«Hoje o tempo não me enganou. Não
se conhece uma aragem na tarde. O ar queima, como se fosse um bafo quente de lume,
e não ar simples de respirar, como se a tarde não quisesse já morrer e começasse
aqui a hora do calor. Não há nuvens, há riscos brancos, muito finos, desfiados de
nuvens. E o céu, daqui, parece fresco, parece a água limpa de um açude. Penso: talvez
o céu seja um mar grande de água doce e talvez a gente não ande debaixo do céu
mas em cima dele; talvez a gente veja as coisas ao contrário e a terra seja como
um céu e quando a gente morre, quando a gente morre, talvez a gente caia e se afunde
no céu. Um açude sem peixes, sem fundo, este céu. Nuvens, veios ténues. E o ar ir
arder por dentro, chamas quentes e abafadas na pele, invisíveis. Suspenso, como
um homem cansado, ar.
Há-de ser um instante em que não se
veja um pardal, em que não se ouça senão o silêncio que fazem todas as coisas a
observar-nos. Chegará. Hei-de distingui-lo
no horizonte. Tão bem quanto sei isto agora, sabia-o ontem quando entrei na venda
do judas e pedi o primeiro copo e pedi o segundo e pedi o terceiro. Mais, sabia
que por toda a planície se calarão as cigarras e os grilos. De encontro ao céu,
as oliveiras e os sobreiros hão-de parar os ramos mais finos; num momento, hão-de
tornar-se pedra. José entrou na venda do judas e era noite. Trazia ainda no corpo
a roupa ruça do sol, na pele a luz ocre da terra, trazia no rosto um sorriso
reverente. Antecedeu-o o cajado, grosso na ponta, sujo. A cadela cansada, parida,
com a pele da barriga quase a arrojar no chão e as tetas grossas, seguiu-o. No balcão,
tirou o saco que trazia preso por um baraço ao ombro, encostou-o, encostou-se. Um
copo de tinto. Os poucos homens que o cumprimentaram arrastaram uma sílaba indecifrável,
a esmorecer.
Os outros, sem parar de falar ou beber
ou jogar às cartas, olharam a querer vê-lo. A cadela assentou as costelas no chão,
vergou a espinha num arco de nós que se lhe conheciam no pêlo e deitou as pálpebras
sobre os olhos castanhos e resignados. No momento em que José levantou o copo e
fez o vinho escorrer de uma vez para dentro de si, vistos do outro lado do largo,
vistos da noite e do silêncio, os homens na venda do judas eram o espaço aberto
de uma porta; eram um caminho fraco de luz que tentava avançar pelo terreiro deserto
e pela noite negra e negra; eram o lugar de palavras que não se distinguiam e que
tentavam entrar pelo terreiro deserto e pelo silêncio negro e negro.
E José
pousou o copo vazio no balcão, e junto à sua pele, sob a luz, sob as palavras,
instantâneo, materializou-se o sorriso vadio do demónio. Sorria. Era o único que
não trazia a pele escura do sol, trazia camisa e calças passadas e vincadas,
cabelo penteado entre a boina e as saliências dos cor… Era o único que sorria.

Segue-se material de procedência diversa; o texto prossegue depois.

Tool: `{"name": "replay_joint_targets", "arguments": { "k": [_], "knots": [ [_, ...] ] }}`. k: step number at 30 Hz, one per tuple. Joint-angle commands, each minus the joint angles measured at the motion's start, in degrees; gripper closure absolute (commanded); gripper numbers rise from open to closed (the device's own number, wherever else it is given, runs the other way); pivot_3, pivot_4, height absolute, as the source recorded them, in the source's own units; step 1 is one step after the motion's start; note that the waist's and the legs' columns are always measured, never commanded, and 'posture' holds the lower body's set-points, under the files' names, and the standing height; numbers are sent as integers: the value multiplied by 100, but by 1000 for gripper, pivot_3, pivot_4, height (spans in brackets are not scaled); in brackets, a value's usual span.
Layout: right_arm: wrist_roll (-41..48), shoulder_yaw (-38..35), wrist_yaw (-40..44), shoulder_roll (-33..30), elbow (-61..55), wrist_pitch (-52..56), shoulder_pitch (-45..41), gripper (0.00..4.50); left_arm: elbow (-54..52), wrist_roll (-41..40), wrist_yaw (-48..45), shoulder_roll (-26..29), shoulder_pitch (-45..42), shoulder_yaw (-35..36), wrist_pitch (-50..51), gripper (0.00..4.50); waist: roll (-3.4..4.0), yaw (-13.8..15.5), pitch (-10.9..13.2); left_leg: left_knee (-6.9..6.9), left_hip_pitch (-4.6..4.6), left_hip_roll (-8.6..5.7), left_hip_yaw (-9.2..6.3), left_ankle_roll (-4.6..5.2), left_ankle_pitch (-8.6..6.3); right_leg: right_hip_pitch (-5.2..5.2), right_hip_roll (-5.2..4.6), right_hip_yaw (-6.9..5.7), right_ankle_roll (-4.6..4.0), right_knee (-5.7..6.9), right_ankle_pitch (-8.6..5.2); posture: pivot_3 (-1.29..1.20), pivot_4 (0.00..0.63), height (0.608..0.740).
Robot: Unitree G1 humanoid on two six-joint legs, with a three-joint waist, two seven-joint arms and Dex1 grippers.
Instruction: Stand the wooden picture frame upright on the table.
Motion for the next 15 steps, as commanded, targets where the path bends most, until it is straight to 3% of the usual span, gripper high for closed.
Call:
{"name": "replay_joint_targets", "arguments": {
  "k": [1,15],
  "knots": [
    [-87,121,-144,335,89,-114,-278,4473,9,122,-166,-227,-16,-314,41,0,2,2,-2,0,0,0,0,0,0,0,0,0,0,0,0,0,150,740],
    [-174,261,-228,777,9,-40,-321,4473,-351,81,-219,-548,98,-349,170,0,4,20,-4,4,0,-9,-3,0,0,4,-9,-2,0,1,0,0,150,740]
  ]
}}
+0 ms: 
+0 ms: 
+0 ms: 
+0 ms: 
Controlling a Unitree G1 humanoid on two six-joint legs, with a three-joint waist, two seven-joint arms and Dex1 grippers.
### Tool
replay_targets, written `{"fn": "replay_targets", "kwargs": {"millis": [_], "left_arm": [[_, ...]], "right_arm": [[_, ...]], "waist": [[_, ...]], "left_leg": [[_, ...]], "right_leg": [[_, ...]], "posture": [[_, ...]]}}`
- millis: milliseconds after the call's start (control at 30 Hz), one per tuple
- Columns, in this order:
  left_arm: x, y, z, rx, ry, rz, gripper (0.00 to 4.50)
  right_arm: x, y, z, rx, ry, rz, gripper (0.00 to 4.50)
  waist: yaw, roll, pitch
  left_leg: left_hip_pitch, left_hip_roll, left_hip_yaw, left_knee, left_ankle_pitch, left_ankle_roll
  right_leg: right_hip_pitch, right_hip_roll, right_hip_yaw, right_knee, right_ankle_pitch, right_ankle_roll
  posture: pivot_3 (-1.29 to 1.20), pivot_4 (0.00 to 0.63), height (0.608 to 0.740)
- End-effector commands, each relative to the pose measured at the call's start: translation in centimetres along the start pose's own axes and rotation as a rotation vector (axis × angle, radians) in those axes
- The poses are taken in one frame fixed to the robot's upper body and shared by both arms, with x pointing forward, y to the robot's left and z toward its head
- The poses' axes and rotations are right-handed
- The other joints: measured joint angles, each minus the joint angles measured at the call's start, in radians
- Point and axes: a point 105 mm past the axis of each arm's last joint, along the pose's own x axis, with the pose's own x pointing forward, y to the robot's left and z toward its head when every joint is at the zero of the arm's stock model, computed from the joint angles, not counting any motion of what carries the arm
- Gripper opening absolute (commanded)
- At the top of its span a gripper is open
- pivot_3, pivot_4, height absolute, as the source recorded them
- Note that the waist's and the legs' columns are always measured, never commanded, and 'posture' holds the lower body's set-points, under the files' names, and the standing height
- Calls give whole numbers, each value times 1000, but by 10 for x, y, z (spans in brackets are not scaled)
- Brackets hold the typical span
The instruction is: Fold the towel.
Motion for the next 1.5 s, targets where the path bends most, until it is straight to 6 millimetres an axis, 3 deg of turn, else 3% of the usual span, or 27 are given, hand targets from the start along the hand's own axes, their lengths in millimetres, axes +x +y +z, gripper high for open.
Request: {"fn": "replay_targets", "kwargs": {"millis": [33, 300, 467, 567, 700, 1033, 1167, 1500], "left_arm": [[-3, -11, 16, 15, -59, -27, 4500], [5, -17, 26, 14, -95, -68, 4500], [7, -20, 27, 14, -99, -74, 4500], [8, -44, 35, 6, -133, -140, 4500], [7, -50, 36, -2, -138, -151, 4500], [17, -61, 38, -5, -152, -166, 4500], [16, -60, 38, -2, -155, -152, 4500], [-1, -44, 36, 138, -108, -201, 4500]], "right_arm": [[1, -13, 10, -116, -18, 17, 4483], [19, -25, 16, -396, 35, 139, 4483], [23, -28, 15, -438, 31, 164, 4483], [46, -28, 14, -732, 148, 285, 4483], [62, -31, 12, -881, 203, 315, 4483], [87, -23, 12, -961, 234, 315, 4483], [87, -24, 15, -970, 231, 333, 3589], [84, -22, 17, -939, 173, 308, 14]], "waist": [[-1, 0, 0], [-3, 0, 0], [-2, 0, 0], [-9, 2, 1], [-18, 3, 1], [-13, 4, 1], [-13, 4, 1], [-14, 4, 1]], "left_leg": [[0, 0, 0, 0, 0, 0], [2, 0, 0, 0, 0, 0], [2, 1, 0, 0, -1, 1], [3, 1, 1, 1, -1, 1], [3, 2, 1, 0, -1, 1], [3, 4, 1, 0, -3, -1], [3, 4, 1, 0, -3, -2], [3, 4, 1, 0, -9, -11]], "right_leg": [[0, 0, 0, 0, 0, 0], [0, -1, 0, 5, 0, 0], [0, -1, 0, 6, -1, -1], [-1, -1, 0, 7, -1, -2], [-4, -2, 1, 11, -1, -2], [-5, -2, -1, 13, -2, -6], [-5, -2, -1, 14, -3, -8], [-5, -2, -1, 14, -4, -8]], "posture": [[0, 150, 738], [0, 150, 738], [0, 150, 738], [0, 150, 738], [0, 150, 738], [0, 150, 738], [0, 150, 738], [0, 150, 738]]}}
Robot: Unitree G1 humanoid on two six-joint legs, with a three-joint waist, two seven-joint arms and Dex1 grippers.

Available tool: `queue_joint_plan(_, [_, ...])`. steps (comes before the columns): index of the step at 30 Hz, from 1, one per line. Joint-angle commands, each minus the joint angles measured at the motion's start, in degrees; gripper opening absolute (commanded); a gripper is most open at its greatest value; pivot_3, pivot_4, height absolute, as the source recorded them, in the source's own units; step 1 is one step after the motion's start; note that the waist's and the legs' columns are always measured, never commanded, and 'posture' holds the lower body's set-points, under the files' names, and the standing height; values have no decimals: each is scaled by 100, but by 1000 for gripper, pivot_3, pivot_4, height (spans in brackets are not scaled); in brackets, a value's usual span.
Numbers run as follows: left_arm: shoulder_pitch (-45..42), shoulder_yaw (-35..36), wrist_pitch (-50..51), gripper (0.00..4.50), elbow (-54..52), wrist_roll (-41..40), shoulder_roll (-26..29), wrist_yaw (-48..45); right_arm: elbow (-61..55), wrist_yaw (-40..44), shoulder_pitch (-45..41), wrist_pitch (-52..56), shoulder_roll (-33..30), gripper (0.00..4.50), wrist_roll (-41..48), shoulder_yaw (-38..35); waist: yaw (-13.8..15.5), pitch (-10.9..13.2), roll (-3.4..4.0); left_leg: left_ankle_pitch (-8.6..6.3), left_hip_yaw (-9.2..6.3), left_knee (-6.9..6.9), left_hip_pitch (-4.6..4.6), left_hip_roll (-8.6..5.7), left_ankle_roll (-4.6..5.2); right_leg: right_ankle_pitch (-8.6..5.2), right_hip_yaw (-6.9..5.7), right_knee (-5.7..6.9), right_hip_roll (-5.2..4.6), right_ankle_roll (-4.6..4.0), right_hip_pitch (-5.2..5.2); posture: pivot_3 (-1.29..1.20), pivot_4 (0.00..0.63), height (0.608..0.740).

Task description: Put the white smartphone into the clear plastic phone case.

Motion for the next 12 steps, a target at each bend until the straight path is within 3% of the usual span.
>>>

Dois copos de tinto, pediu sorrindo. José não precisou de o olhar. Em silêncio,
esperou os copos cheios até à gota que lhes faltou para que transbordassem. Enquanto
beberam, o demónio não largou José com o olhar e, mesmo bebendo, parecia sorrir
um sorriso miúdo que se dividia e multiplicava por mil sorrisos e mil sorrisos miúdos.
Os homens continuavam ou pareciam continuar as suas conversas infinitas, os seus
jogos infinitos de cartas, interrompendo apenas para espreitar as mudanças no
rosto de José e o sorriso escarninho do tentador ou pera cuspir restos húmidos de
cigarros enrolados. E o rosto de José transformava-se. Copos sucessivos
enchiam-no, aos poucos, de uma alegria sem razão, uma alegria de carnaval e ensaiados.
O demónio sorria. Sorrindo, perguntou como estás, onde está a tua mulher que não
a tenho visto? Por um momento, brilharam os olhos de José e parou de murmurar risos
para responder está onde deve estar, donde nunca saiu». In José Luís Peixoto, Nenhum
Olhar, 2000, Quetzal Editores, Lisboa, 2010, ISBN 978-989-722-032-6.